Favorite Pieces of Software 2024

Posted on Dec 31, 2024

Let’s get straight to it. Most of this tech isn’t “new” it’s just new to me and maybe new to many of you.

My Priorities

  • Cross-platform support
    • I have an iPhone, a de-googled Android phone, a MacBook that I take everywhere, a Windows PC for gaming, and a Linux Desktop that I work on. Everything I use needs to
  • Privacy
    • I really do care about my data privacy. If my data doesn’t have to be out there then it shouldn’t. So open-sourced and end-to-end encryption are the name of the game.

Massgrave

I don’t know why everyone doesn’t use this tool. It lets you activate your installation of Windows completely for free and change your Windows version at a whim (Pro, Home, etc). All with one command in the Command Prompt. I haven’t paid for a Windows key in years (I am definitely lying and I totally 1000% pay for Windows). It’s literally the best

Filen

Filen is an end-to-end encrypted cloud storage provider. What makes Filen special to me is its pricing options. Unlike other providers that require you to pay month to month, they offer lifetime, pay-once pricing. I paid $23 for 200 gigabytes for life. It’s been a great solution for backing up important files.

Cryptomator

Obviously you can never be too secure and I usually locally encrypt my files before uploading them to any cloud storage provider. Cryptomator has been the best solution for making encrypted vaults full of files. What I like most about them is their cross-platform support (iPhone, Mac, Android [including de-googled Androids using F-Droid], Windows, and Linux)

Standard Notes

Literally the only note-taking app I use.
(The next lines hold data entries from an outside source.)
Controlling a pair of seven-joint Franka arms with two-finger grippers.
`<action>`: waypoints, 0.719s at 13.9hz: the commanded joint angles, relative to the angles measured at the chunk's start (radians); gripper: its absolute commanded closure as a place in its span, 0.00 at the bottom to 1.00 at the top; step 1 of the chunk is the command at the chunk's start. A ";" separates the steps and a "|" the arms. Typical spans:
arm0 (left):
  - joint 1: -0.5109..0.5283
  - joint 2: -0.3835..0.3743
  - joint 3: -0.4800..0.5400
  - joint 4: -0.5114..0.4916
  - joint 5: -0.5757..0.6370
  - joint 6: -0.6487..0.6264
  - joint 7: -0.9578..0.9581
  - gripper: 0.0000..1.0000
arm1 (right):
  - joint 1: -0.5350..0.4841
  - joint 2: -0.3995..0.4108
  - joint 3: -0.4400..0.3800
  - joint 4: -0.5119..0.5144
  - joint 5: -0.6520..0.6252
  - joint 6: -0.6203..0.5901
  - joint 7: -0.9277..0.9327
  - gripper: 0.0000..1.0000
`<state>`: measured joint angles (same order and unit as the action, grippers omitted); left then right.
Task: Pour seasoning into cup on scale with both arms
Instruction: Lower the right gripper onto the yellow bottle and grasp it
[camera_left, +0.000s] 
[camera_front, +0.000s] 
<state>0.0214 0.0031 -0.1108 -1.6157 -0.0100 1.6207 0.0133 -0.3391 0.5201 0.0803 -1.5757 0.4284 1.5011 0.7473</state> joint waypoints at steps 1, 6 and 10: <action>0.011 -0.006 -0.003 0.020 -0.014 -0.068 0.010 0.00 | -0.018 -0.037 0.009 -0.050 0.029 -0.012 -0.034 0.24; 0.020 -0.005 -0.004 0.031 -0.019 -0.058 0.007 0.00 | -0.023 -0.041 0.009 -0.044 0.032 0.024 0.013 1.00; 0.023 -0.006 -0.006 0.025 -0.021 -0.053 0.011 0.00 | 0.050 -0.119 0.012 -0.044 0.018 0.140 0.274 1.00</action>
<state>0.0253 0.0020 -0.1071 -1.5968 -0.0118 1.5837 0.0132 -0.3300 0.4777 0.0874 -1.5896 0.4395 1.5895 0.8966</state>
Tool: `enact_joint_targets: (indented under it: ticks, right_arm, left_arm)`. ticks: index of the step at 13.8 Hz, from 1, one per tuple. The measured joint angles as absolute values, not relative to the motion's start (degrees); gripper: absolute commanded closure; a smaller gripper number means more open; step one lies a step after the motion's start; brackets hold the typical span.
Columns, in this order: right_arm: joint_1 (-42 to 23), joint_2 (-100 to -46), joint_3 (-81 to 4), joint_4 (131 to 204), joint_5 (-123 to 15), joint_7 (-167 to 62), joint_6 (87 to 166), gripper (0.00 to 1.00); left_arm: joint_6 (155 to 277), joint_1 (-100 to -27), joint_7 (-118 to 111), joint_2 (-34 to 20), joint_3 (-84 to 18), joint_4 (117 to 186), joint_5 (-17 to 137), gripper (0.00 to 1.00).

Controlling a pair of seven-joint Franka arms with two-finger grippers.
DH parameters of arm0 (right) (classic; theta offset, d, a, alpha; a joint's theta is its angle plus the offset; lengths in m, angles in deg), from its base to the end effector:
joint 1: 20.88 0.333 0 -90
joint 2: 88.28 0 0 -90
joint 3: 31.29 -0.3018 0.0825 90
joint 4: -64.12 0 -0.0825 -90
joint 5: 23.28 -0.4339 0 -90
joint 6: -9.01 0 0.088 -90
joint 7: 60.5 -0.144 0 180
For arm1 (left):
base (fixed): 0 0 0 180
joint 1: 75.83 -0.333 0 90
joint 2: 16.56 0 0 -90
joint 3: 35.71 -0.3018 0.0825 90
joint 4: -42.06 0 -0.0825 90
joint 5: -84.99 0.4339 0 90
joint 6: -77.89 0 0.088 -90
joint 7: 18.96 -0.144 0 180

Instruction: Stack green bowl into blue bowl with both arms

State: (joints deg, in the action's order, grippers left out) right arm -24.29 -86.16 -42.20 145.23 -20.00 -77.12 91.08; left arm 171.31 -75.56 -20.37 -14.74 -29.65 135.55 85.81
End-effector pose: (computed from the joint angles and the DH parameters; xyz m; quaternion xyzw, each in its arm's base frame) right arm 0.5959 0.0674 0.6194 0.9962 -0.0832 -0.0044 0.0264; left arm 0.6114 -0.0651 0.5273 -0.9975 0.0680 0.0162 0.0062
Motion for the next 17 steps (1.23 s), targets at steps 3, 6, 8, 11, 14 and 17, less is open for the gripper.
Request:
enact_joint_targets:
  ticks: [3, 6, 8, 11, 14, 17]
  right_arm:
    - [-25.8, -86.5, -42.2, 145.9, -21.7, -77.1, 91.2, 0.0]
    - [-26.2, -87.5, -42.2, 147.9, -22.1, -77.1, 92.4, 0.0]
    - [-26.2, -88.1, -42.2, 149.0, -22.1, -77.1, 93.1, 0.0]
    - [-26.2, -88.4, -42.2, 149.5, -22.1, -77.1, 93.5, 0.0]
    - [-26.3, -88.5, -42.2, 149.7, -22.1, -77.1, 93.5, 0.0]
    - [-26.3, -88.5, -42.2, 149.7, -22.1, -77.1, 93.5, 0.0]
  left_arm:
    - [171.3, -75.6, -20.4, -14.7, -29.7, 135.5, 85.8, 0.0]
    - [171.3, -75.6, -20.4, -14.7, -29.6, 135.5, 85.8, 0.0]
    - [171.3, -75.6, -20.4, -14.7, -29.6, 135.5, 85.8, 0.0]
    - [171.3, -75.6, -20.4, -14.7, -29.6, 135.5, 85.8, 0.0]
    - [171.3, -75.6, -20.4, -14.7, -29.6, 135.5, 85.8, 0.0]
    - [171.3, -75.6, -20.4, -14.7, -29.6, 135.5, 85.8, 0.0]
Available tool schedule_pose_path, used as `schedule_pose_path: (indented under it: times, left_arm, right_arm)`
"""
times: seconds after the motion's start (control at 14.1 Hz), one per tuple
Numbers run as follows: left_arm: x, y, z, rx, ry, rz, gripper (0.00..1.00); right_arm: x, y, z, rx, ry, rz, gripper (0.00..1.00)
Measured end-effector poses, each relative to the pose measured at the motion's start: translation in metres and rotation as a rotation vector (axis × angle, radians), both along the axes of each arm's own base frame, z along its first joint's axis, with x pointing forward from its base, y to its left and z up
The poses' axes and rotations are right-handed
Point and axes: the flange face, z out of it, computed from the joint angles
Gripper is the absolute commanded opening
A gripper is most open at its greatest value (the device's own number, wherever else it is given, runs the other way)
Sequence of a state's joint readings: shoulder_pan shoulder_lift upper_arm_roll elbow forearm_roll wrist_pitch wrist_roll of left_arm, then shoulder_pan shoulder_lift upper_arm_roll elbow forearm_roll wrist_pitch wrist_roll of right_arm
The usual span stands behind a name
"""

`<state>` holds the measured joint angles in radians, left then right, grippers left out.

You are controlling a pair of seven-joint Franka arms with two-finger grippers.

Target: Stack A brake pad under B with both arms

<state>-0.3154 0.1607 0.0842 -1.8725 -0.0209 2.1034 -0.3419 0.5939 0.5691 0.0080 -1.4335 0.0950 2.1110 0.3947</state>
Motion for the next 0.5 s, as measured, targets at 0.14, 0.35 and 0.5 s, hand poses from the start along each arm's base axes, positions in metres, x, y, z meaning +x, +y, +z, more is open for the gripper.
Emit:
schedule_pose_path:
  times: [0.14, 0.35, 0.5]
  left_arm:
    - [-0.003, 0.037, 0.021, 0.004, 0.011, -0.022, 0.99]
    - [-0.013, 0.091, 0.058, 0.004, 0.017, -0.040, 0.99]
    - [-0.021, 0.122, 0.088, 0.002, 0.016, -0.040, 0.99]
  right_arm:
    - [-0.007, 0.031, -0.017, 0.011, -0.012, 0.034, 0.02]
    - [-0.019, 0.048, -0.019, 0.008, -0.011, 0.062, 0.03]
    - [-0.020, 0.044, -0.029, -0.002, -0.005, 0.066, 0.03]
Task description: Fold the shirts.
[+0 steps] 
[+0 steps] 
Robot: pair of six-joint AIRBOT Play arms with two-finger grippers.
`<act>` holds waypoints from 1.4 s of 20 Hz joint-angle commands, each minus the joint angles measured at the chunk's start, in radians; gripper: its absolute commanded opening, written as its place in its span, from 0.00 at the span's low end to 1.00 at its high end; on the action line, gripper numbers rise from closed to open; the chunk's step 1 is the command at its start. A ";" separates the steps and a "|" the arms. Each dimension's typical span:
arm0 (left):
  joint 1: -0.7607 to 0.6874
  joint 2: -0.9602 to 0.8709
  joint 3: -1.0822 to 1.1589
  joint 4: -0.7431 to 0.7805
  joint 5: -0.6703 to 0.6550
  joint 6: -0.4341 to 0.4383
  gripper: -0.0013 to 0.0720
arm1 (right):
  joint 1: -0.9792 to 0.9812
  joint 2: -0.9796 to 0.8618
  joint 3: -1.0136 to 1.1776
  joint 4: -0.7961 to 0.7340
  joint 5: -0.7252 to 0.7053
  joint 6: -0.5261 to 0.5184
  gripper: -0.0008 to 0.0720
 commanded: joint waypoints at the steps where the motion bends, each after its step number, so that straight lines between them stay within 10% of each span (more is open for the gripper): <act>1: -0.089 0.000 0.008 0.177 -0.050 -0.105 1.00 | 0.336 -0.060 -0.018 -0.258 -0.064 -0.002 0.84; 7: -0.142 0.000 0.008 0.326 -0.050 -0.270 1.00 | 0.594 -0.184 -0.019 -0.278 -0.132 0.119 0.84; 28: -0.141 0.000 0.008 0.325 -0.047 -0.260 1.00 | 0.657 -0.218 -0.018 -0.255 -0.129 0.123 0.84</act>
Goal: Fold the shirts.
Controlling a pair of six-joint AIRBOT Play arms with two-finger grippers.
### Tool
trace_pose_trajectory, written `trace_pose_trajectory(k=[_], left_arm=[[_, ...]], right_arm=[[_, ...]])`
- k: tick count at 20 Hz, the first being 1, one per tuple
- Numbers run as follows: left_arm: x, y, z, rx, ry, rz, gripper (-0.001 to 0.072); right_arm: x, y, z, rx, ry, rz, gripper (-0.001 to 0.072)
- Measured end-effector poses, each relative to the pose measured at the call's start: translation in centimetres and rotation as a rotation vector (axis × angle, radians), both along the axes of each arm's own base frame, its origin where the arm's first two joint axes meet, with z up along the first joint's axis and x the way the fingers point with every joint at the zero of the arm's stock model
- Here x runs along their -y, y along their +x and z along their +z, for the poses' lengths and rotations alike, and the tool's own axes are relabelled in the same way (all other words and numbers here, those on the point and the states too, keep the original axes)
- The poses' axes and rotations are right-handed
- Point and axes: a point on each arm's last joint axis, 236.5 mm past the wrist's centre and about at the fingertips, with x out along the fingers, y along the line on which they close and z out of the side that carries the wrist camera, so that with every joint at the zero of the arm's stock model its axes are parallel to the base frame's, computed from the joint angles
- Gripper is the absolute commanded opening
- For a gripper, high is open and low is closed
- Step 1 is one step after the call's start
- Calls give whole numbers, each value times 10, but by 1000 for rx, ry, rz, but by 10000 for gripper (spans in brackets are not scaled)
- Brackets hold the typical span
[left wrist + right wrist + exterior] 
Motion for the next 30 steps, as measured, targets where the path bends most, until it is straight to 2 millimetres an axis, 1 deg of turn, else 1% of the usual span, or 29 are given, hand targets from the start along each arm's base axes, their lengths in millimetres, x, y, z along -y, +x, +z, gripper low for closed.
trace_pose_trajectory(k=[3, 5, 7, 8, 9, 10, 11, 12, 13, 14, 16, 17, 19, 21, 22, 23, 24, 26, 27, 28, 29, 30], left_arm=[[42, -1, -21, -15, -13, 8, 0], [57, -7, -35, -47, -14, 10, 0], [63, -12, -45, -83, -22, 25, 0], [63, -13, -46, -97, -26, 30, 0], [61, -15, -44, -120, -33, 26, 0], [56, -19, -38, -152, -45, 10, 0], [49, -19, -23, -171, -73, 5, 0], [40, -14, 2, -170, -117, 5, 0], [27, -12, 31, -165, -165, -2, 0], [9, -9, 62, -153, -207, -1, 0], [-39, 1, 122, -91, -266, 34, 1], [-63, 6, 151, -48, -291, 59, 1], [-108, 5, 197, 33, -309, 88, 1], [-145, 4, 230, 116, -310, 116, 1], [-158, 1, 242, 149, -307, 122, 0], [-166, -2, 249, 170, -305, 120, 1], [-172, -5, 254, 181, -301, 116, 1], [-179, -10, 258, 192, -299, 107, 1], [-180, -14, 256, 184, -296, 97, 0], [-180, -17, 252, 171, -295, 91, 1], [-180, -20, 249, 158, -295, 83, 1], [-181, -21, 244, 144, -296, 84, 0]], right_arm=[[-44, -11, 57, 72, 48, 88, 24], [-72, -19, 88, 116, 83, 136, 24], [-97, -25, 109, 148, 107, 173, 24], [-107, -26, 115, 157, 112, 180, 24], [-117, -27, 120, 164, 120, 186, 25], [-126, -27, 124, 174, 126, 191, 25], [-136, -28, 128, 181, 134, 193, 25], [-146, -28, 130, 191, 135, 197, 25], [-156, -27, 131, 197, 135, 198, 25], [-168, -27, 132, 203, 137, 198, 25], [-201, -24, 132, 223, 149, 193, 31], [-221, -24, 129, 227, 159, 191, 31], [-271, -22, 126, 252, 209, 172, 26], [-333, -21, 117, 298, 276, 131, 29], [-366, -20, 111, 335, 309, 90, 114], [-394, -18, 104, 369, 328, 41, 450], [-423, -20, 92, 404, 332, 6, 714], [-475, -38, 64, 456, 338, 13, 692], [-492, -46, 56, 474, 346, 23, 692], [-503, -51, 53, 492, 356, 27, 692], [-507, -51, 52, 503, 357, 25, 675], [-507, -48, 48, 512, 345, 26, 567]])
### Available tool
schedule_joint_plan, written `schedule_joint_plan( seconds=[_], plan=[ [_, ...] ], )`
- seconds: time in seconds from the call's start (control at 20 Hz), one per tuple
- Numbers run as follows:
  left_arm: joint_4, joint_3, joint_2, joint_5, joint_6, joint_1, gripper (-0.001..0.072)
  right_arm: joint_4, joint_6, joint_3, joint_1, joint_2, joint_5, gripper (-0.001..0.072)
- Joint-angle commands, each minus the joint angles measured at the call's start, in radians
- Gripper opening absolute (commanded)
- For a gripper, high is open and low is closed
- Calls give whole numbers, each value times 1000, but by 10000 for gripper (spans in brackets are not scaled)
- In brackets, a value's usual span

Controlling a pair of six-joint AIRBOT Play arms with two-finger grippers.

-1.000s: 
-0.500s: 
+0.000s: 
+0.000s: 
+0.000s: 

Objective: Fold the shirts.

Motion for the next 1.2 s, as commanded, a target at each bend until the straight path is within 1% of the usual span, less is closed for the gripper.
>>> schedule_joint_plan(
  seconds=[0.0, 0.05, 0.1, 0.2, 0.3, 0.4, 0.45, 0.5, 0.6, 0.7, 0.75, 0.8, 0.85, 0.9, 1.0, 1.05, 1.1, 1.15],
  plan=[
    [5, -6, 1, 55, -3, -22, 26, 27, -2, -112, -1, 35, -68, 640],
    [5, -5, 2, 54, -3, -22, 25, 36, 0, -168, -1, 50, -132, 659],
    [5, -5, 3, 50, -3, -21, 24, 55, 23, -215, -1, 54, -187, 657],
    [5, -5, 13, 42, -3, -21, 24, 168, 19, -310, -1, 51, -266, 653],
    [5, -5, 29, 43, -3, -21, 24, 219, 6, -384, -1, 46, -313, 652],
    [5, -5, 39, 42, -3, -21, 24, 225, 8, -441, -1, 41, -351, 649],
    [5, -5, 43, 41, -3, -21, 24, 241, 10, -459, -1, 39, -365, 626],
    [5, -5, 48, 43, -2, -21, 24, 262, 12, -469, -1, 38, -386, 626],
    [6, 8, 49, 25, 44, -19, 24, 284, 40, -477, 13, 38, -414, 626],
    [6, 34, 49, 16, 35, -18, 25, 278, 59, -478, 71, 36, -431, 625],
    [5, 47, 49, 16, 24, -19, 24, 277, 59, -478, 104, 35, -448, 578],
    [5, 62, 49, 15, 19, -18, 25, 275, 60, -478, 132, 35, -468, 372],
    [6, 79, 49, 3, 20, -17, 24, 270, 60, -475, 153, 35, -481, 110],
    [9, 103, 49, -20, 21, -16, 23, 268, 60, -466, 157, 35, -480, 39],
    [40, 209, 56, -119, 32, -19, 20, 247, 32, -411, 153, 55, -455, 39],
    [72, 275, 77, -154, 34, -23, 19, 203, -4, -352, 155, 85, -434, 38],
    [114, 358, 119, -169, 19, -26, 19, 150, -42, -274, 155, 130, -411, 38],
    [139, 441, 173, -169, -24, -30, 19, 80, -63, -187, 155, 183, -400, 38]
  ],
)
I journal every day and previously I used to fill up an entire notebook in 2-3 months before I switched to journaling digitally. If you can’t tell by now, I love to write. The thing I love about it the most is that, unlike the built-in notes app on iPhones, it’s completely end-to-end encrypted with free cloud storage and it’s open-sourced so anyone can validate their security and privacy claims. It’s honestly the only notes app I use. And it’s 100% cross-platform (it’s a React Native app). Beyond that, it’s just a genuinely good note-taking app. You can customize the color themes, categorize your notes into folders, and even use rich text editing with markdown syntax if that’s the kind of guy you are. I actually write almost all of these blog posts in Standard Notes and it’s wonderful.

1Password

By far the biggest change in my daily tech stack this year was switching password managers. For the past 4 years, I’ve been using a password manager called KeePassXC. An open-sourced password manager that stores everything in a local vault. I’d use an FTP server on my local network to host the vault file and a VPN server to access my home network on the go. The result was an incredibly secure and private password-managing experience. And also a constant nightmare of debugging, file saving conflicts/collisions, slow load times, and no support for autofilling passwords. So this year I made a switch. I exported all my passwords as a CSV and imported them to 1Password. Truth be told, it’s been amazing. The autofill functionality alone has been amazing. I love how it runs in the background with an incredible command pallet for searching for passwords. I love how it integrates with passkeys for one-click sign-in on so many websites. I love how I’m able to unlock it with biometrics on my phone and on my Mac.